Qui lo si fa in una maniera schematica e forse ingenua, consapevoli di come la ragione vinca sulle bassezze dell’agire umano. Eppure questo Mozart così pieno di tenerezza da apparire ingessato, risulta fastidioso a chi crede in un teatro che deve metter per forza di cose in atto l’agire talvolta subdolo e ambiguo dell’uomo, come è la vita stessa a dimostrare. Lo spettacolo è dunque figlio del suo tempo, un tempo della memoria teatrale che non va “rottamato”, ma talvolta ristudiato (l’importante, impresa assai ardua, è che lo si ristudi bene, ossia che si rimonti a dovere lo spettacolo) per meglio capire l’evolversi di quello presente.
La direzione di Zubin Mehta sembra plasmata a meraviglia sul figurativismo tenue, pulito e lindo di questo spettacolo, così che i suoni che si sentono uscire dalla buca dell’orchestra scaligera sono quelli della vecchia Vienna, con tutte le sue nostalgie, i suoi richiami raffinati; mai un eccesso, anche nelle turcherie strumentali dell’Ouverture, ma tempi dilatati, venati di malinconia. Cosa proprio non ha funzionato nella ripresa di questo Ratto dal serraglio scaligero è stato il cast vocale. La Konstanze di Lenneke Ruiten, oltre alla voce secca e qua e là fissa, non ha certo il bagaglio virtuosistico richiesto; appare scolastica e prudente, poco contrita nei commossi abbandoni patetici che esprimono il dolore per la perdita dell’amato Belmonte, o non adeguatamente ardita nei fuochi d’artificio belcantistici della celebre aria “Martern aller Arten”, quando disdegna con eroica determinazione le profferte amorose del Pascià utilizzando come arma di rifiuto l’acrobatismo vocale. Anche il Belmonte di Mauro Peter ha voce legnosa, che per di più naufraga nelle agilità dell’aria “Ich baue ganz”. L’Osmin di Tobias Kehrer non forza la natura comica del personaggio e la tratteggia con leggera ironia, ma il registro grave richiesto dalla parte non c’è. Garbato è il Pedrillo di Maximilian Schmitt.

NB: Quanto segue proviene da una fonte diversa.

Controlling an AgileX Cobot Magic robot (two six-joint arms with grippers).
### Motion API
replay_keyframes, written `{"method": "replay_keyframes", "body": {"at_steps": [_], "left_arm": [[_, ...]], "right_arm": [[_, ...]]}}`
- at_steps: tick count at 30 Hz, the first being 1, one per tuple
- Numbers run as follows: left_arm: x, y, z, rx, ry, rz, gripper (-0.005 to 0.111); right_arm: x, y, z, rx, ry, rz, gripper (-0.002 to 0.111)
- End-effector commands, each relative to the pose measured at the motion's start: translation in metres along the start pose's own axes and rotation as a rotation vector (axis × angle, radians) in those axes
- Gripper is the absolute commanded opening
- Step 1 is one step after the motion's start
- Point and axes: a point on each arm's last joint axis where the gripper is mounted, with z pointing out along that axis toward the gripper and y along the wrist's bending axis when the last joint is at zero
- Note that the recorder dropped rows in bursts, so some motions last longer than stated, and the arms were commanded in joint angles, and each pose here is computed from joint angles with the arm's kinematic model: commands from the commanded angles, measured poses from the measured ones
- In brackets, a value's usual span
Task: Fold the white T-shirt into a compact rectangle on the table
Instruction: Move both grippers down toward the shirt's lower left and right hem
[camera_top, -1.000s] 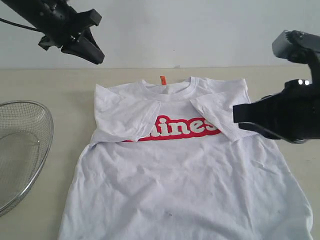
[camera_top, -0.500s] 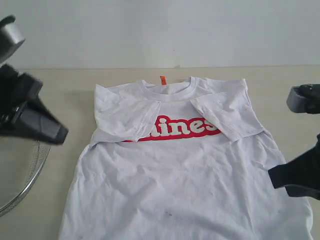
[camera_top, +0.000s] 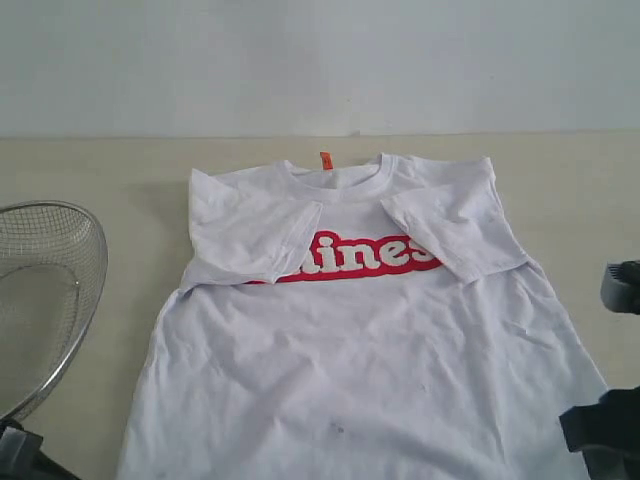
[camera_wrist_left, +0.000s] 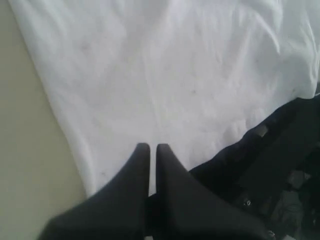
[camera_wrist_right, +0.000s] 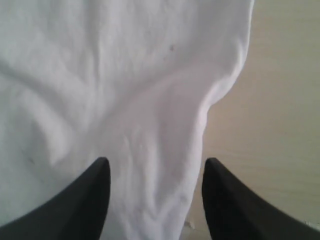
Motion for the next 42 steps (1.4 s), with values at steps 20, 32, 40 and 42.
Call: {"method": "replay_keyframes", "body": {"at_steps": [20,32,40,42], "left_arm": [[-0.013,0.038,0.041,-0.142,0.171,-0.241,0.005],[-0.018,0.036,0.065,0.069,0.275,-0.144,0.015],[-0.016,0.04,0.065,0.022,0.291,-0.241,0.049],[-0.015,0.044,0.065,-0.03,0.3,-0.242,0.049]], "right_arm": [[-0.015,-0.001,0.041,0.078,0.111,-0.029,0.05],[-0.014,-0.001,0.041,0.078,0.113,-0.042,0.05],[-0.015,-0.001,0.041,0.076,0.106,-0.041,0.05],[-0.015,-0.001,0.041,0.076,0.106,-0.041,0.05]]}}
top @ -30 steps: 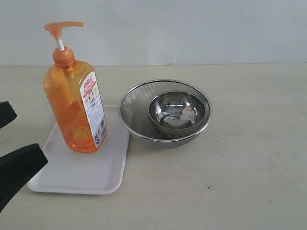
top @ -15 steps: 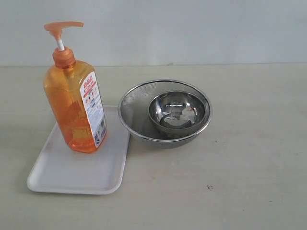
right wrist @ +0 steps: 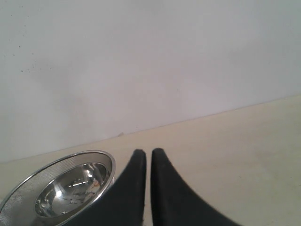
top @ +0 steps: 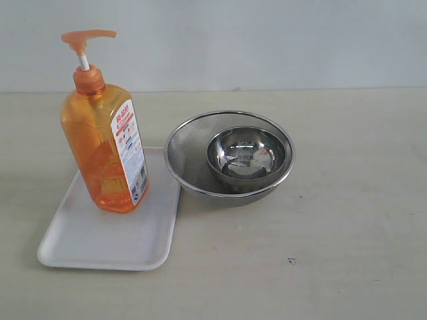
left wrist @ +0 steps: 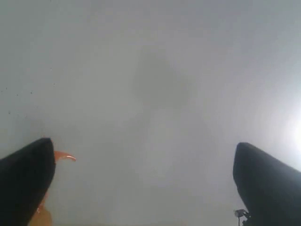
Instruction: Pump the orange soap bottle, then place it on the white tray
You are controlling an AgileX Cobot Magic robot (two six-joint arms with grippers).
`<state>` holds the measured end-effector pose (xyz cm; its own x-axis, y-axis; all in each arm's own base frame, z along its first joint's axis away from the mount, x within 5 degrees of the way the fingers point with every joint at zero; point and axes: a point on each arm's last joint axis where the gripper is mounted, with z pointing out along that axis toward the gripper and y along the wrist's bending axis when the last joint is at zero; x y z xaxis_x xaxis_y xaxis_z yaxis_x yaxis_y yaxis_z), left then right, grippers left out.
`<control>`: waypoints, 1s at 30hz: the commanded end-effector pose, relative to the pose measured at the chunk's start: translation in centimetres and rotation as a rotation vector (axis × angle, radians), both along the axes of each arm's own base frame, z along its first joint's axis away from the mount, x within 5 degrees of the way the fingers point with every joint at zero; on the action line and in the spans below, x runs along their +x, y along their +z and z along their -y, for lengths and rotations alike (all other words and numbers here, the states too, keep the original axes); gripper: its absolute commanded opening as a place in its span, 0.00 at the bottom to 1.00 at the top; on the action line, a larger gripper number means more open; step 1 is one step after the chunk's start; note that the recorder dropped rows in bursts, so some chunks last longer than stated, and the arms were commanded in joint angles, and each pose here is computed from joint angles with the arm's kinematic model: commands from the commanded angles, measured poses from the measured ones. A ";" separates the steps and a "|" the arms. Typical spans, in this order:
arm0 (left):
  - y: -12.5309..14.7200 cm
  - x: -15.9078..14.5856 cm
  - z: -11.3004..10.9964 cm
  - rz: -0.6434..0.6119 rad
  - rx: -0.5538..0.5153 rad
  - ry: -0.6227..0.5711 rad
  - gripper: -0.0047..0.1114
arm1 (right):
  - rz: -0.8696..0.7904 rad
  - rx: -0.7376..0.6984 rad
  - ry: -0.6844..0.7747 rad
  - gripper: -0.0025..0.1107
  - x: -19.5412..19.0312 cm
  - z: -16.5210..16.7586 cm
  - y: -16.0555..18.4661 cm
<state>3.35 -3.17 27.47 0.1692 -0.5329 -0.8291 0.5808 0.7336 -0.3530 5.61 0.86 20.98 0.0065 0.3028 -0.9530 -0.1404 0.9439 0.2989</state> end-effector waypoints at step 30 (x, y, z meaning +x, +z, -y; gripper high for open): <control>1.5 -2.1 1.0 0.253 -0.067 -0.163 0.08 | 0.008 -0.008 -0.006 0.02 0.0 0.0 0.1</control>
<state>1.72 -4.17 28.53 0.2088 -0.6186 -0.7575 0.7458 0.6017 -0.2858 5.61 0.86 20.98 0.0065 0.3028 -0.9530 -0.1404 0.9439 0.2989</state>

Su tutti svetta la Blonde di Sabine Devieilhe, al suo debutto scaligero dopo i trascorsi successi parigini che la stanno imponendo fra i soprani di coloratura, di scuola e stile francesi, più in vista del momento. Volteggia sulla scena come una libellula e così fa anche con la voce, piccina ma delicatamente sfumata e limpida, capace di toccare le vette estreme del pentagramma smorzando i suoni ad alta quota con la classe di una grande. La sua aria d’apertura del secondo atto è il vertice vocale esecutivo di una serata nell’insieme non memorabile ma piacevole.